- _Task details_
Write the data below out again, unchanged.

○ ○ ○ ○

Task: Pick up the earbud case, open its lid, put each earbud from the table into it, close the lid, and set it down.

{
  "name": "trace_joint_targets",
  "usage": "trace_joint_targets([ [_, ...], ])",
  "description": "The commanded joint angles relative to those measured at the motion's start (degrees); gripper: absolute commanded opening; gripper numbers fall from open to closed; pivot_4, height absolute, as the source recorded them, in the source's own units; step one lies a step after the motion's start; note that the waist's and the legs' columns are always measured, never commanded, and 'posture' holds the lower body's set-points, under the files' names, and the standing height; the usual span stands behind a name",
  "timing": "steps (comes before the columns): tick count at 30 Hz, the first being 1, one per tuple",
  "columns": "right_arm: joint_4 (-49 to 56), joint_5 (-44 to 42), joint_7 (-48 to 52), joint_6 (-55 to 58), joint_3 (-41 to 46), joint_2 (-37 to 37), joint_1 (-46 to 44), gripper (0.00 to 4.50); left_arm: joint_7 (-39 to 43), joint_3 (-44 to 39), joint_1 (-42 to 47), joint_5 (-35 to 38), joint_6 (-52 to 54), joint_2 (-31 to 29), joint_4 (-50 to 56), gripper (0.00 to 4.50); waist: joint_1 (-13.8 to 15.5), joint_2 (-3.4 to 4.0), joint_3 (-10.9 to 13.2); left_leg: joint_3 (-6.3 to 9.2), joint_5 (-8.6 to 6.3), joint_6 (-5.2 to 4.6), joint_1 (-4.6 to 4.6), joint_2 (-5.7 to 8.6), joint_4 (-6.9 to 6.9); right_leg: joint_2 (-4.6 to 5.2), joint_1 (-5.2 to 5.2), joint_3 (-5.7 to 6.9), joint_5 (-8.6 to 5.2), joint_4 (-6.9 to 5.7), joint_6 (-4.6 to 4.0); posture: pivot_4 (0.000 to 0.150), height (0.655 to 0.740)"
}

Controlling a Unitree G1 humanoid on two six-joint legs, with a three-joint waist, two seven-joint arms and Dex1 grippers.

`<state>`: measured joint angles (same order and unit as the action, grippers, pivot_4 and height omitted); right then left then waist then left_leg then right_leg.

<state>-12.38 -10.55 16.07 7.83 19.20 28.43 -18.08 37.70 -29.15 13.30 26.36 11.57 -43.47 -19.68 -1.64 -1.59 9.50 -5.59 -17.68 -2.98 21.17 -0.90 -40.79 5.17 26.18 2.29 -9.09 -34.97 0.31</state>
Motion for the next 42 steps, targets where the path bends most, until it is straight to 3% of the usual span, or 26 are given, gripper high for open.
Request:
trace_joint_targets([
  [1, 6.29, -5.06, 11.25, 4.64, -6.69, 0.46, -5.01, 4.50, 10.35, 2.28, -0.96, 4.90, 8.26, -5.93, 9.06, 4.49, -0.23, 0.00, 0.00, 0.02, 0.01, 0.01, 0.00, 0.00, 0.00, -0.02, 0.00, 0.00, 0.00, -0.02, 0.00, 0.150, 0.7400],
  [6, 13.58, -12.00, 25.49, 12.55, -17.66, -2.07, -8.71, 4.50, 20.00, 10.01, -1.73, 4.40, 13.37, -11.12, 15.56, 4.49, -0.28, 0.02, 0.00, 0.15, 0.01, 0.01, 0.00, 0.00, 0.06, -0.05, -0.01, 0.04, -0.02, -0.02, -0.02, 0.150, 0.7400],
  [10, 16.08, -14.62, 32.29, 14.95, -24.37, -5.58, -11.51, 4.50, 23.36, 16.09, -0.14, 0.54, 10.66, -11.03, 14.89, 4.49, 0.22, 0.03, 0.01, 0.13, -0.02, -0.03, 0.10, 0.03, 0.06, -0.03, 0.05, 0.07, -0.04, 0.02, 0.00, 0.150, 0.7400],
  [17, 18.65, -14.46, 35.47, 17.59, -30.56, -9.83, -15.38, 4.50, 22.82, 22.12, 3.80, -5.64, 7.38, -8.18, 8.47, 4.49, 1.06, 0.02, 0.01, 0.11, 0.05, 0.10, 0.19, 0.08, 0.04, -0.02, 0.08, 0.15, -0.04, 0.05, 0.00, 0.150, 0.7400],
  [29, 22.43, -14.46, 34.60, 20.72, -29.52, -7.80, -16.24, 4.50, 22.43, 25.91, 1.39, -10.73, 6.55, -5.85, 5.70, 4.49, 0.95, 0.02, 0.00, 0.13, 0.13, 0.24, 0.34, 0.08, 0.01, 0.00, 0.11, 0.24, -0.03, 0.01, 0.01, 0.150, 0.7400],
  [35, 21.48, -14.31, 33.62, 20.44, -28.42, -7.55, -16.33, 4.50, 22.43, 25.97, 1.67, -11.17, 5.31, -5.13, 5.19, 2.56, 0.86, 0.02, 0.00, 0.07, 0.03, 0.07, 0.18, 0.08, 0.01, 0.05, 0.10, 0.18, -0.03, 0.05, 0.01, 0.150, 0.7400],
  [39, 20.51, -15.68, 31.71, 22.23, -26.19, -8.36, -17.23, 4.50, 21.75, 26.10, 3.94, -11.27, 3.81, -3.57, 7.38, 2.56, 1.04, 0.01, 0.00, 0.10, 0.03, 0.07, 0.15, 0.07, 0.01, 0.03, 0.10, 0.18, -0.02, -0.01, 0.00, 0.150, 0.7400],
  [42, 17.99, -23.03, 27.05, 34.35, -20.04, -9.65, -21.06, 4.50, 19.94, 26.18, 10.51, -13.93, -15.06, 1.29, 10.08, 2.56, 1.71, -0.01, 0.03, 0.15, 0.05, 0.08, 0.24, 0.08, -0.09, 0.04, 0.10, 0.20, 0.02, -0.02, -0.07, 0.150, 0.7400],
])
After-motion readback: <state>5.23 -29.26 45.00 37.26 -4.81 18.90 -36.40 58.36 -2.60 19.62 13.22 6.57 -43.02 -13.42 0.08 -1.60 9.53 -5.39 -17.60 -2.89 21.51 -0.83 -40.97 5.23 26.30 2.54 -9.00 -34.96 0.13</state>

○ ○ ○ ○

- _Response to this exercise_
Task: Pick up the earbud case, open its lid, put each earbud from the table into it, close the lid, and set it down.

{
  "name": "trace_joint_targets",
  "usage": "trace_joint_targets([ [_, ...], ])",
  "description": "The commanded joint angles relative to those measured at the motion's start (degrees); gripper: absolute commanded opening; gripper numbers fall from open to closed; pivot_4, height absolute, as the source recorded them, in the source's own units; step one lies a step after the motion's start; note that the waist's and the legs' columns are always measured, never commanded, and 'posture' holds the lower body's set-points, under the files' names, and the standing height; the usual span stands behind a name",
  "timing": "steps (comes before the columns): tick count at 30 Hz, the first being 1, one per tuple",
  "columns": "right_arm: joint_4 (-49 to 56), joint_5 (-44 to 42), joint_7 (-48 to 52), joint_6 (-55 to 58), joint_3 (-41 to 46), joint_2 (-37 to 37), joint_1 (-46 to 44), gripper (0.00 to 4.50); left_arm: joint_7 (-39 to 43), joint_3 (-44 to 39), joint_1 (-42 to 47), joint_5 (-35 to 38), joint_6 (-52 to 54), joint_2 (-31 to 29), joint_4 (-50 to 56), gripper (0.00 to 4.50); waist: joint_1 (-13.8 to 15.5), joint_2 (-3.4 to 4.0), joint_3 (-10.9 to 13.2); left_leg: joint_3 (-6.3 to 9.2), joint_5 (-8.6 to 6.3), joint_6 (-5.2 to 4.6), joint_1 (-4.6 to 4.6), joint_2 (-5.7 to 8.6), joint_4 (-6.9 to 6.9); right_leg: joint_2 (-4.6 to 5.2), joint_1 (-5.2 to 5.2), joint_3 (-5.7 to 6.9), joint_5 (-8.6 to 5.2), joint_4 (-6.9 to 5.7), joint_6 (-4.6 to 4.0); posture: pivot_4 (0.000 to 0.150), height (0.655 to 0.740)"
}

Controlling a Unitree G1 humanoid on two six-joint legs, with a three-joint waist, two seven-joint arms and Dex1 grippers.

`<state>`: measured joint angles (same order and unit as the action, grippers, pivot_4 and height omitted); right then left then waist then left_leg then right_leg.

<state>-12.38 -10.55 16.07 7.83 19.20 28.43 -18.08 37.70 -29.15 13.30 26.36 11.57 -43.47 -19.68 -1.64 -1.59 9.50 -5.59 -17.68 -2.98 21.17 -0.90 -40.79 5.17 26.18 2.29 -9.09 -34.97 0.31</state>
Motion for the next 42 steps, targets where the path bends most, until it is straight to 3% of the usual span, or 26 are given, gripper high for open.
Request:
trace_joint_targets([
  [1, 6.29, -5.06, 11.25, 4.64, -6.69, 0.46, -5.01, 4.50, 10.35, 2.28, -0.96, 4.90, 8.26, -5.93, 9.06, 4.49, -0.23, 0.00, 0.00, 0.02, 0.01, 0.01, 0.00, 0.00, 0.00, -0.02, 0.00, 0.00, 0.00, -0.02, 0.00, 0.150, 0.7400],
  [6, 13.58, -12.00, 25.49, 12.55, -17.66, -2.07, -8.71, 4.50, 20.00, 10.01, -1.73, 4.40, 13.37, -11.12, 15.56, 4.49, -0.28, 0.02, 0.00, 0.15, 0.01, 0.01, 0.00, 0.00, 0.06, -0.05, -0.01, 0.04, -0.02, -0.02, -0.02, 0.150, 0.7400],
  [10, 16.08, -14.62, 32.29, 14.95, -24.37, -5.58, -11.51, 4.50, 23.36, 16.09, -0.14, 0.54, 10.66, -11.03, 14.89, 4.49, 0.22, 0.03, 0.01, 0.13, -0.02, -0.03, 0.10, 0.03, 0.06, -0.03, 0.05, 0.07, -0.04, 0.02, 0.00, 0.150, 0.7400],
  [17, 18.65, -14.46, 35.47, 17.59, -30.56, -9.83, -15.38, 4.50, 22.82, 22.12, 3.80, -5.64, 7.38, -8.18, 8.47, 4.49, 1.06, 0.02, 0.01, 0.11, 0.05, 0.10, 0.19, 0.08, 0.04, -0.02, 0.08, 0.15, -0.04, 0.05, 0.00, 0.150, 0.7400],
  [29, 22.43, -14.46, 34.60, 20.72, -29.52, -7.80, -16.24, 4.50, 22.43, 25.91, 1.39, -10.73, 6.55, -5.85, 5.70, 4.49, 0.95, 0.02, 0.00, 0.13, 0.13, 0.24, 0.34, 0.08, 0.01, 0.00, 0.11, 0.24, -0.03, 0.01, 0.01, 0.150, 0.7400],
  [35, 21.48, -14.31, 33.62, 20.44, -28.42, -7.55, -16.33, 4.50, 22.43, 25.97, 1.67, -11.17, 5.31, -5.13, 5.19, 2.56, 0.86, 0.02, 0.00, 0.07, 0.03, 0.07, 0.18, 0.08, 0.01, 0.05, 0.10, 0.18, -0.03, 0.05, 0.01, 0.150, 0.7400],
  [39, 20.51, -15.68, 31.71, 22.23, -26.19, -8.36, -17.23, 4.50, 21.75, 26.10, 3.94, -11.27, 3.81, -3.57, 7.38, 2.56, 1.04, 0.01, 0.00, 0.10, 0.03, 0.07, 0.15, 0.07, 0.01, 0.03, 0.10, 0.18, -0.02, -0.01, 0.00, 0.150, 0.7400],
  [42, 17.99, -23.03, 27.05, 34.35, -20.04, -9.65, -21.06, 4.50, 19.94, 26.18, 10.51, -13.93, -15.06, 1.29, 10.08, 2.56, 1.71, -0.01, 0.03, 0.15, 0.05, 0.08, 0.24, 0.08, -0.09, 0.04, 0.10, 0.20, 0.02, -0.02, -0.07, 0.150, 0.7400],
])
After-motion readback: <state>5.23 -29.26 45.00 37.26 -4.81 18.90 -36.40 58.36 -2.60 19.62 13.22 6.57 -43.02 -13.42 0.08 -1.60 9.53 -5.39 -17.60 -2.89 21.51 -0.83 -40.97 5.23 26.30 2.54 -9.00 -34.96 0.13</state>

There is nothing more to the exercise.